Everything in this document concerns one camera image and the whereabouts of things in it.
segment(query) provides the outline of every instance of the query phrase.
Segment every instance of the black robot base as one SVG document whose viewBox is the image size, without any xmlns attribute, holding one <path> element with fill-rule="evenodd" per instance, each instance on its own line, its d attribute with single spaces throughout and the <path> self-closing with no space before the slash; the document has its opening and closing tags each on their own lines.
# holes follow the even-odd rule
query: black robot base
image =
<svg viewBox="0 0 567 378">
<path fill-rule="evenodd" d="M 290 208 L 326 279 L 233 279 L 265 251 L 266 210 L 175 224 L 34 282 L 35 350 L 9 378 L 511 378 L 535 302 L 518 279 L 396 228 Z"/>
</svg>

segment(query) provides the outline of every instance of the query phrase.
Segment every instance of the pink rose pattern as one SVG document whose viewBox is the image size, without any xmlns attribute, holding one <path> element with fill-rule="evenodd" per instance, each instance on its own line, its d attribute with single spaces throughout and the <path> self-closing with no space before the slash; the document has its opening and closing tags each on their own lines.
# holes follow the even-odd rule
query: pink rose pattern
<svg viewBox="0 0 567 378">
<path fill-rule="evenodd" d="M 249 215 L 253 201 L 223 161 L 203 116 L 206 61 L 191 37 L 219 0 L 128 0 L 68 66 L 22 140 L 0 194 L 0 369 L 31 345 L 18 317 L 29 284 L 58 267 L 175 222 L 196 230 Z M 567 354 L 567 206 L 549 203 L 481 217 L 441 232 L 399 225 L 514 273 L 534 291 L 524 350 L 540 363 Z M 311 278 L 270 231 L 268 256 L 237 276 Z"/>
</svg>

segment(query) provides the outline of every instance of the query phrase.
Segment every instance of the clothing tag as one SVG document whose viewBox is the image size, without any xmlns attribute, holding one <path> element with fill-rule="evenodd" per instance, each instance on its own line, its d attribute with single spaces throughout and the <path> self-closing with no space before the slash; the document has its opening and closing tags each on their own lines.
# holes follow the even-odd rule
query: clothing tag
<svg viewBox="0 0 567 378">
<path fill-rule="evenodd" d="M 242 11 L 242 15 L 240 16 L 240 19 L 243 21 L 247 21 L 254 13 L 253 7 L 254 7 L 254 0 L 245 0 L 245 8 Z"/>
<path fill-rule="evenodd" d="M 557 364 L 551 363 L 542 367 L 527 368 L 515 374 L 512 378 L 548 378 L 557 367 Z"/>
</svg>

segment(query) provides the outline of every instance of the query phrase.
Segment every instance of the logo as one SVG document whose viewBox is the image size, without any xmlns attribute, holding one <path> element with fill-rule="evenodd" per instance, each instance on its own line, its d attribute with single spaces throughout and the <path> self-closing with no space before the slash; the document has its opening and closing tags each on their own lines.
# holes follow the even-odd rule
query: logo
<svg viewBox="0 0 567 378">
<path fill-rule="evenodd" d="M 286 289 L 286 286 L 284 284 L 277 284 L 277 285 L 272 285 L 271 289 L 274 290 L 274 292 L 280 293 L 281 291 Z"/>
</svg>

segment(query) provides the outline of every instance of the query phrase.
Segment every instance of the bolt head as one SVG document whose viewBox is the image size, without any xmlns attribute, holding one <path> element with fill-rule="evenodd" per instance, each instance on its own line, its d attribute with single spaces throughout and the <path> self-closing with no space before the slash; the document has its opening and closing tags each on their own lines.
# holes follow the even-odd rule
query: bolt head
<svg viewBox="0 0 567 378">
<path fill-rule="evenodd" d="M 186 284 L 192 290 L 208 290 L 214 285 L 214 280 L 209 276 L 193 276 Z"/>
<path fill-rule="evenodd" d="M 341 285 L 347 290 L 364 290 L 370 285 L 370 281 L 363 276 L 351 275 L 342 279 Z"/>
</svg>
----
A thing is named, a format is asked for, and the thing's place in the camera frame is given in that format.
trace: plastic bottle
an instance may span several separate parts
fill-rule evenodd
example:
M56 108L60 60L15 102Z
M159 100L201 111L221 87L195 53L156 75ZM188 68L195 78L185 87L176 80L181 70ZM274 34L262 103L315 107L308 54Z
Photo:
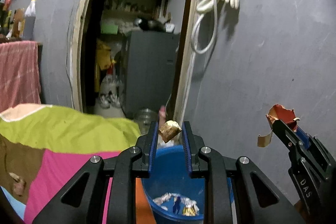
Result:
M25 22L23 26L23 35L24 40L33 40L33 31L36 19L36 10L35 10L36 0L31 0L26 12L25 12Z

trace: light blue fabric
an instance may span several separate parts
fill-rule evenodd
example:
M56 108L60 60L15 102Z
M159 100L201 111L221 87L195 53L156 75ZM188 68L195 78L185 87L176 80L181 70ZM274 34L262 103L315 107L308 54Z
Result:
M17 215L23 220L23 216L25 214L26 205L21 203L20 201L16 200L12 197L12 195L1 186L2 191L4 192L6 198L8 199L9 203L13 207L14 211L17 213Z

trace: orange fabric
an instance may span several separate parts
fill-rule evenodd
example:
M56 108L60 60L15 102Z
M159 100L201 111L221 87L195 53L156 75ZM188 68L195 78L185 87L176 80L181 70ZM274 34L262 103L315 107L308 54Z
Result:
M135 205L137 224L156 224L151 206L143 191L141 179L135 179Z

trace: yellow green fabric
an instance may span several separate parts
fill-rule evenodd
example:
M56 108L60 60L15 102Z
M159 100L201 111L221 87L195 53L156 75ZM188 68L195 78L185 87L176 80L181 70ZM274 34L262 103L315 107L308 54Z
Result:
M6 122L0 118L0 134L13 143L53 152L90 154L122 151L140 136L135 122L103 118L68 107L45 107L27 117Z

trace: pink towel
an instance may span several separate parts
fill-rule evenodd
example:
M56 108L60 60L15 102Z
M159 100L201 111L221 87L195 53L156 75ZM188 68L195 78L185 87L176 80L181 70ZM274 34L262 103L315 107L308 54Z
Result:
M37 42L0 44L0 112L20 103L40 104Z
----
Instructions to follow:
Where does "trace" appear in the listing? Show every line that has it.

Exercise solution:
trace: plastic bottle
trace: light blue fabric
trace: orange fabric
trace: yellow green fabric
trace: pink towel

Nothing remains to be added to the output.